◆ Assignment: Your reply should be the complete data, reproduced exactly.

======

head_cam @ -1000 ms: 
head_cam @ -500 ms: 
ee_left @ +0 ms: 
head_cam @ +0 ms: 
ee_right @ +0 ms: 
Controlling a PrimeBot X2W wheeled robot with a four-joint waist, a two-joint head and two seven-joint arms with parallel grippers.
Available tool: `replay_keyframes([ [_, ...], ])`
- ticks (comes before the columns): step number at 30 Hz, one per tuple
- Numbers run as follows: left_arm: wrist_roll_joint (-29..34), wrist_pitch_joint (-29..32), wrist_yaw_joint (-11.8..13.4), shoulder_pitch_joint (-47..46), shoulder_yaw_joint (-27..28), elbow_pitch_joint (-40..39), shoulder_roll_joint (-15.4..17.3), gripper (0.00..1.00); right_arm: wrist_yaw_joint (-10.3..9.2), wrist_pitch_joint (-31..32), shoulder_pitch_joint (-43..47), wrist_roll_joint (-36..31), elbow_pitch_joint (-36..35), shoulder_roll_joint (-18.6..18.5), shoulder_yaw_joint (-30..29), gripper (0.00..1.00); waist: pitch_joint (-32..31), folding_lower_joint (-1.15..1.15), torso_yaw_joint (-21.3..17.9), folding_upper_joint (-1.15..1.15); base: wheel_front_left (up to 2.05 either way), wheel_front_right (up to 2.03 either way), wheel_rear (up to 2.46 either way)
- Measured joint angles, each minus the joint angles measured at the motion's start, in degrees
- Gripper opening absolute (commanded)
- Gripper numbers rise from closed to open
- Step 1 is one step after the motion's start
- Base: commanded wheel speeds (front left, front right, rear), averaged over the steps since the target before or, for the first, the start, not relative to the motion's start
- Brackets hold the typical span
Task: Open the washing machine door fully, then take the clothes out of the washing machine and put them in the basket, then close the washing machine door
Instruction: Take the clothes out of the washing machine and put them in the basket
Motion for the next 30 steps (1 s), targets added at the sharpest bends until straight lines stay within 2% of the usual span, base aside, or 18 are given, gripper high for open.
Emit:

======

◆ Output for this task:
head_cam @ -1000 ms: 
head_cam @ -500 ms: 
ee_left @ +0 ms: 
head_cam @ +0 ms: 
ee_right @ +0 ms: 
Controlling a PrimeBot X2W wheeled robot with a four-joint waist, a two-joint head and two seven-joint arms with parallel grippers.
Available tool: `replay_keyframes([ [_, ...], ])`
- ticks (comes before the columns): step number at 30 Hz, one per tuple
- Numbers run as follows: left_arm: wrist_roll_joint (-29..34), wrist_pitch_joint (-29..32), wrist_yaw_joint (-11.8..13.4), shoulder_pitch_joint (-47..46), shoulder_yaw_joint (-27..28), elbow_pitch_joint (-40..39), shoulder_roll_joint (-15.4..17.3), gripper (0.00..1.00); right_arm: wrist_yaw_joint (-10.3..9.2), wrist_pitch_joint (-31..32), shoulder_pitch_joint (-43..47), wrist_roll_joint (-36..31), elbow_pitch_joint (-36..35), shoulder_roll_joint (-18.6..18.5), shoulder_yaw_joint (-30..29), gripper (0.00..1.00); waist: pitch_joint (-32..31), folding_lower_joint (-1.15..1.15), torso_yaw_joint (-21.3..17.9), folding_upper_joint (-1.15..1.15); base: wheel_front_left (up to 2.05 either way), wheel_front_right (up to 2.03 either way), wheel_rear (up to 2.46 either way)
- Measured joint angles, each minus the joint angles measured at the motion's start, in degrees
- Gripper opening absolute (commanded)
- Gripper numbers rise from closed to open
- Step 1 is one step after the motion's start
- Base: commanded wheel speeds (front left, front right, rear), averaged over the steps since the target before or, for the first, the start, not relative to the motion's start
- Brackets hold the typical span
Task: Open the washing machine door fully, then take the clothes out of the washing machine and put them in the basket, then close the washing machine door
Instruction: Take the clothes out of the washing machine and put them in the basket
Motion for the next 30 steps (1 s), targets added at the sharpest bends until straight lines stay within 2% of the usual span, base aside, or 18 are given, gripper high for open.
Emit:

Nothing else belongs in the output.